OpenAI Secretly Trained GPT-4 With More Than a Million Hours of Transcribed YouTube Videos

Last month, the Wall Street Journal's Joanna Stern sat down with OpenAI CTO Mira Murati to discuss the company's latest text-to-video generator called Sora.

During the brief conversation, Stern asked Murati if Sora was trained on videos from YouTube, Instagram, and Facebook — resulting in a long and awkward pause.

"We used publicly available data and licensed data," Murati said.

"So, videos on YouTube?" Stern shot back.

"I'm actually not sure about that," Murati replied, following what can only be described as a grimace.

And as it turns out, there's a good reason why the CTO may have been uncomfortable with that question. As the New York Times reports, OpenAI secretly trained its GPT-4 large language model (LLM) with over a million hours of transcribed YouTube videos.

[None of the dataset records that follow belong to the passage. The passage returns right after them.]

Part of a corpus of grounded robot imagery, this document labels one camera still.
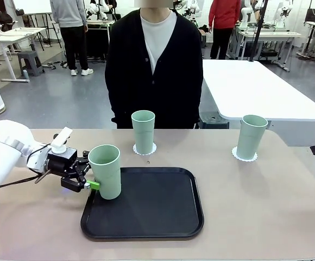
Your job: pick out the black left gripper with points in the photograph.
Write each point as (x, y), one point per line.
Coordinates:
(62, 160)

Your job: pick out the pale green plastic cup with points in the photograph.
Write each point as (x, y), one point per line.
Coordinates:
(249, 141)
(107, 176)
(144, 136)

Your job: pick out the white scalloped paper coaster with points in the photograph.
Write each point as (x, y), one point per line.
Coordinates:
(153, 150)
(244, 159)

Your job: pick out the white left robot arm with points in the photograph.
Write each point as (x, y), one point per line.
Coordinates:
(2, 152)

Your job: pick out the black plastic serving tray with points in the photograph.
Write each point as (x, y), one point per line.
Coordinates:
(152, 212)

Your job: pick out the large white table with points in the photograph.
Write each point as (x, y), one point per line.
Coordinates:
(249, 87)

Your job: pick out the white lab desk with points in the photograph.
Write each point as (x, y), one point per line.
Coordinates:
(271, 34)

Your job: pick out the black monitor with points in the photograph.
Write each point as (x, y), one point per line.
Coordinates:
(314, 15)

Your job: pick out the small pale bottle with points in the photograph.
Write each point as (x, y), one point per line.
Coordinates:
(25, 74)

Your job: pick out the black plastic stool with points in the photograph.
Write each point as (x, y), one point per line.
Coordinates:
(211, 121)

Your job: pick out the black stand pole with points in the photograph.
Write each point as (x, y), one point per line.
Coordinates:
(258, 32)

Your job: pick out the person in black cardigan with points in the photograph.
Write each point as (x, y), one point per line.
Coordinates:
(130, 68)

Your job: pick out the grey plastic step stool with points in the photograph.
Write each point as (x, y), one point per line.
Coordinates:
(31, 62)

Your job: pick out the person in grey hoodie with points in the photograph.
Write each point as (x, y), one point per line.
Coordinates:
(70, 35)

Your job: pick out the person in red top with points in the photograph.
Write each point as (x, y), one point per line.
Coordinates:
(224, 16)

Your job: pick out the white desk with metal legs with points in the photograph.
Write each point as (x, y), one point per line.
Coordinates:
(8, 38)

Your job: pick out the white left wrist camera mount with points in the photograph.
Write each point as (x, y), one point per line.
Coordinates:
(62, 137)

Sources with knowledge about conversations discussing ripping audio and transcriptions from YouTube videos told the newspaper that the transcripts were fed into GPT-4.

And it's not just OpenAI — YouTube owner Google also harvested transcripts, per the NYT's sources, to train its own AI models.

It's yet another data point illustrating how AI companies are relying on massive amounts of murky and possibly copyright-infringing data to train their models — all without ever fairly compensating the rights holders, let alone asking for their consent.

The practice has already led to a number of lawsuits, with rightsholders accusing companies including OpenAI and Microsoft of misattributing their practices to "fair use," a doctrine of US copyright law that allows limited use of copyrighted material without acquiring permission.

Even the NYT itself has filed a lawsuit against OpenAI and Microsoft, accusing them of copyright infringement.

Last week, days before the NYT published its piece, YouTube CEO Neal Mohan sent a clear message, telling Bloomberg that if OpenAI had in fact trained Sora on YouTube videos, that would be a "clear violation" of the video platform's terms of use.

Google spokesperson Matt Bryant told the NYT that YouTube prohibits any "unauthorized scraping or downloading of YouTube content."

Bryant also told The Verge that the company had already "seen unconfirmed reports" of OpenAI's activity.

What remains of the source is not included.